P0091 - Pancreatic Cystic Lesions in Cystic Fibrosis: A Scoping Review

Gomathy Nageswaran, MBBS¹, Christine Hachem, MD, FACG², John Erikson Yap, MD, MBA, FACG³
1University of Arkansas for Medical Sciences, Little Rock, AR; 2Intermountain Health, Salt Lake City, UT; 3University of Utah Health, Salt Lake City, UT

Introduction: Cystic fibrosis (CF) is associated with a spectrum of pancreatic abnormalities, including fibrofatty parenchymal replacement and cystic lesions, with almost a fivefold increased risk of pancreatic cancer. With the advent of CFTR modulator therapy and improved life expectancy, pancreatic manifestations such as cystic lesions are becoming more clinically relevant, particularly due to their potential to mimic or harbor malignancy. Here, we conducted a scoping review to characterize the types, presentations, and outcomes of pancreatic cystic lesions in individuals with cystic fibrosis (CF).

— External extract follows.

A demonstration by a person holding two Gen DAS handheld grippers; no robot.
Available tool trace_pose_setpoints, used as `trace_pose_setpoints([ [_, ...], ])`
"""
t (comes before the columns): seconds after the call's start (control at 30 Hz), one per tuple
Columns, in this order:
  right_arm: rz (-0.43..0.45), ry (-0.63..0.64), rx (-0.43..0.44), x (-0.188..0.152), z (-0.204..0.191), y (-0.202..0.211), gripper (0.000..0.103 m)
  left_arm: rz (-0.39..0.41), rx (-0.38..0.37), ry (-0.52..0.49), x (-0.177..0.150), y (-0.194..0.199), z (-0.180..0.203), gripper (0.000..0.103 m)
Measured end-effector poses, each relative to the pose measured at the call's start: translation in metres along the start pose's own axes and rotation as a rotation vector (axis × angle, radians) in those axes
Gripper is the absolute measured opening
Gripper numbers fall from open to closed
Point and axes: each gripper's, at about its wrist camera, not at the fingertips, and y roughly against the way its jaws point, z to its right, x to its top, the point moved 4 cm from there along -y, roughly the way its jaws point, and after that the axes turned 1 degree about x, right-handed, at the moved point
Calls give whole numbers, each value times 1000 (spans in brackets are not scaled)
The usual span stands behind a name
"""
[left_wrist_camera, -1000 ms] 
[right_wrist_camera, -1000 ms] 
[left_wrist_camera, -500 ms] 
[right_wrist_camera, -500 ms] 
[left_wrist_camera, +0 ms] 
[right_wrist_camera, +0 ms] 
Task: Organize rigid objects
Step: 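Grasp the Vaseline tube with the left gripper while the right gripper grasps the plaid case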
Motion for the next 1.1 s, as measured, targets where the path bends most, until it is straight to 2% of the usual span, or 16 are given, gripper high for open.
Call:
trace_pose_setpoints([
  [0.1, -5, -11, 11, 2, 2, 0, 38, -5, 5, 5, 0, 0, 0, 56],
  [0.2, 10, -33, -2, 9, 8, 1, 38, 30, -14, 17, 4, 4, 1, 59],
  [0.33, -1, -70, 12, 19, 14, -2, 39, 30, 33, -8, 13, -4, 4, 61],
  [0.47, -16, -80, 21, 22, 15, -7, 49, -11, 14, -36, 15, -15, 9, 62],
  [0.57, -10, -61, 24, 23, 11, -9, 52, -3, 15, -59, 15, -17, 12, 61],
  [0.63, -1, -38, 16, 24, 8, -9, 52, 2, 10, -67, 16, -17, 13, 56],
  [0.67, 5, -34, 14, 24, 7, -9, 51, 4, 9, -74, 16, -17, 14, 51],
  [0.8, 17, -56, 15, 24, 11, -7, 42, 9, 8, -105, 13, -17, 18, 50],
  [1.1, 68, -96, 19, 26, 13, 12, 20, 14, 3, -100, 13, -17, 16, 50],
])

Methods: A comprehensive search was performed using the Population, Concept, and Context (PCC) framework across PubMed, Embase, Web of Science, and Cochrane Trials. From 318 identified studies, 122 were screened after removing duplicates and non-English publications. Twenty-one full-text articles were assessed, and 16 met the inclusion criteria. An additional 3 studies were included through manual citation search, yielding a total of 19 studies for final analysis (Figure 1).

Results: A total of 35 patients were reported across 18 case reports and 1 cohort study. The majority (66%) were female, with a mean age of 14 years (range: 9–56 years). The most common finding was pancreatic cystosis. Two cases each of intraductal papillary mucinous neoplasm (IPMN) and mucinous cystadenoma/cystadenocarcinoma were reported, as well as one case of a retention cyst. Cyst sizes varied, with the largest reaching 10 cm. Cystadenomas were associated with elevated CA 19-9 levels, while retention cysts showed elevated lipase. Most lesions were managed non-operatively with imaging surveillance, with only one case of malignant transformation (cystadenocarcinoma) that occurred after 13 years of follow-up. CF-related diabetes was reported in 11.4% of the patients, and pancreatic insufficiency in 20% of the patients. Data on duration and surveillance intervals, pancreatitis, or tobacco use were inconsistently reported across studies.

Discussion: This scoping review highlights the diverse pathology of pancreatic cystic lesions in CF, most of which appear benign and asymptomatic. Given the increasing lifespan of CF patients, awareness and surveillance of pancreatic cystic lesions is critical for early detection of potential malignancy.


Figure: PRISMA flow diagram showing selection of the included studies

Disclosures:
Gomathy Nageswaran indicated no relevant financial relationships.
Christine Hachem indicated no relevant financial relationships.
John Erikson Yap: Phathom Pharmaceutical – Speakers Bureau. Steris – Consultant.

Gomathy Nageswaran, MBBS¹, Christine Hachem, MD, FACG², John Erikson Yap, MD, MBA, FACG³. P0091 - Pancreatic Cystic Lesions in Cystic Fibrosis: A Scoping Review, ACG 2025 Annual Scientific Meeting Abstracts. Phoenix, AZ: American College of Gastroenterology.